They’re more prevalent than you may think!
A hospital acquired infection, also known as nosocomial infections is an infection acquired during hospital care which was not present at the time of admission. Infections which occur 48 hours after admission are considered nosocomial. The infection can come from the outside environment, an infected person in hospital or health care staff that may be infected. Anyone can contract an infection and it is difficult to identify the source of infection since it can come from a plethora of factors.
The infections are caused by various types of bacteria, fungi and viruses with bacteria such as Staphylococcus aureus (S.aureus) which infects the blood and Escherichia coli (E. coli) which infects the urinary tract being the most prevalent source.

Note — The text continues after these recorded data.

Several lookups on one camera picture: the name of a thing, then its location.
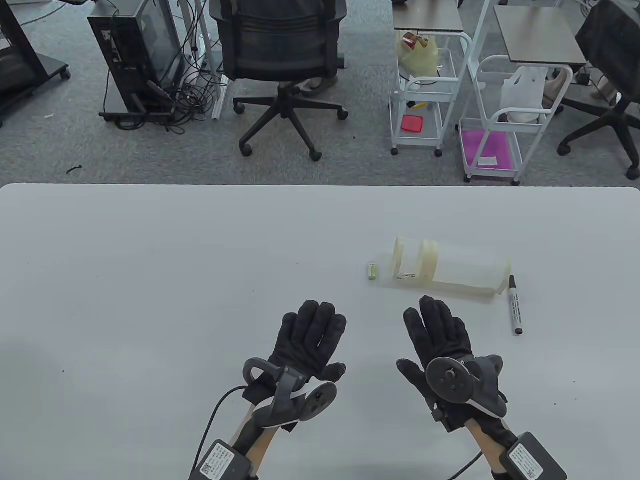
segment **gloved hand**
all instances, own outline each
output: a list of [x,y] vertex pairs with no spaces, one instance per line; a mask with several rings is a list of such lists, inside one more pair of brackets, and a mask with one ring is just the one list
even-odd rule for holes
[[[422,318],[415,308],[408,308],[404,312],[404,324],[424,369],[430,361],[440,356],[460,360],[473,355],[464,322],[454,317],[443,301],[425,295],[420,299],[420,312]],[[436,399],[438,407],[445,413],[452,428],[460,428],[468,420],[474,419],[484,433],[497,443],[505,446],[512,444],[515,435],[506,430],[499,419],[490,417],[468,404],[454,404],[437,397],[427,383],[424,371],[411,360],[402,358],[396,365],[400,373],[427,402]]]
[[[308,377],[336,382],[347,371],[344,364],[330,364],[340,342],[347,319],[335,313],[331,303],[318,305],[307,300],[297,314],[282,318],[276,346],[269,362],[278,367],[291,367]],[[276,385],[273,377],[260,375],[244,391],[243,397],[254,405],[273,397]]]

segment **pink tray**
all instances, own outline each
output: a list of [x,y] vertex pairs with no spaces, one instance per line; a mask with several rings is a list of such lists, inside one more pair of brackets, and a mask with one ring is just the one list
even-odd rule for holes
[[[474,158],[476,157],[476,153],[480,147],[483,136],[484,130],[462,131],[462,145],[465,151],[465,160],[467,165],[473,165]],[[514,170],[507,132],[491,132],[489,134],[489,138],[486,140],[482,156],[496,157],[498,164],[478,165],[476,168],[488,170]]]

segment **plastic bag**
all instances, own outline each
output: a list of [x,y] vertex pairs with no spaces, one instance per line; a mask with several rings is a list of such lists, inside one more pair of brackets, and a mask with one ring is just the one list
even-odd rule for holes
[[[520,67],[504,81],[500,108],[542,108],[542,97],[547,79],[547,67]],[[537,121],[536,113],[509,112],[510,123],[528,124]]]
[[439,52],[433,35],[397,32],[396,49],[401,70],[413,77],[437,77]]

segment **plastic bottle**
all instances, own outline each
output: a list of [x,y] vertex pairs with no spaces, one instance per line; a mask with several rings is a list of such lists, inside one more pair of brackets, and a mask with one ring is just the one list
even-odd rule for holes
[[511,261],[491,252],[430,240],[397,238],[394,278],[445,291],[501,294],[509,285]]

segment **chair base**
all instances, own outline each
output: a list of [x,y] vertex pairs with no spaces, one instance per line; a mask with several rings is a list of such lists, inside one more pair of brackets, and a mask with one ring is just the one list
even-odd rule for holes
[[638,156],[636,144],[634,143],[629,130],[629,127],[640,129],[640,120],[625,113],[628,106],[631,104],[629,100],[622,97],[618,104],[613,108],[589,105],[570,99],[563,99],[562,103],[571,108],[596,115],[599,118],[590,124],[585,125],[581,129],[567,135],[567,137],[565,137],[558,146],[557,151],[560,156],[565,156],[571,152],[569,142],[584,137],[596,130],[600,130],[603,127],[612,127],[616,132],[622,147],[625,149],[625,152],[627,152],[627,155],[631,160],[631,167],[627,170],[627,178],[629,180],[637,180],[640,178],[640,156]]
[[300,119],[296,115],[294,109],[296,108],[310,108],[315,110],[336,110],[338,120],[346,120],[349,116],[342,105],[332,102],[322,102],[320,100],[308,100],[303,98],[297,98],[296,95],[300,93],[300,88],[295,84],[285,84],[278,86],[278,95],[275,97],[234,97],[234,111],[237,114],[244,113],[244,105],[264,105],[268,106],[264,114],[260,119],[254,123],[254,125],[245,133],[240,139],[240,152],[243,156],[248,157],[252,154],[253,150],[247,142],[265,125],[272,121],[276,116],[280,115],[282,118],[288,118],[297,130],[298,134],[302,137],[302,140],[309,149],[309,157],[314,162],[317,162],[322,157],[322,153],[316,150],[316,146],[313,144],[307,131],[300,122]]

With every 100 hospitalized patients, 10 will acquire an infection in the developing world while that number drops to 7 in the developed world.
Hospital acquired infection may be transmitted by direct contact or indirect contact. Direct contact is physical touching of the infected person. The second method of transmission is indirect contact which includes bedding, clothing, toys and surgical instruments. Part of the reason hospital acquired infections are very difficult to control and prevent is because they are spread through various mediums.
Those who are most susceptible to contracting hospital acquired infections are patients who are immunocompromised i.e. those who have had surgery or are a burn victim you have an increased risk. Premature babies, sick children, the elderly (especially older than 70 years), those with medical conditions such as diabetes, people with defective immunity and people with diseases that compromise their immune system further or people who are being treated with chemotherapy, steroids or other drugs are at increased risk.
As with most medical matters, prevention is better than cure. There is no way to eliminate nosocomial infections but there are guide lines which help reduce incidents of infection.
- Cleaning surfaces aseptically
- The rooms in hospitals must always have proper ventilation and closed drainage systems.
- Always wash your hands with a disinfectant
Symptoms of hospital acquired infections will vary by type. The most common types of HAIs are urinary tract infections (urinary tract infections), surgical site infections, gastroenteritis, meningitis, pneumonia.The symptoms for these infections may include discharge from a wound, fever, cough, shortness of breathing, burning with urination or difficulty urinating, headache, nausea, vomiting, diarrhoea.
The exact type of treatment will depend on the type of pathogen and severity of the infection.
- Antifungal treatment
- Antiviral medications
In conclusion, hospital acquired infections are a serious and yet simultaneously unavoidable health care concern affecting both patients and health care professionals alike. It is therefore imperative to be aware of this and take as many precautions and preventative measures to decrease the risk and spread of infection.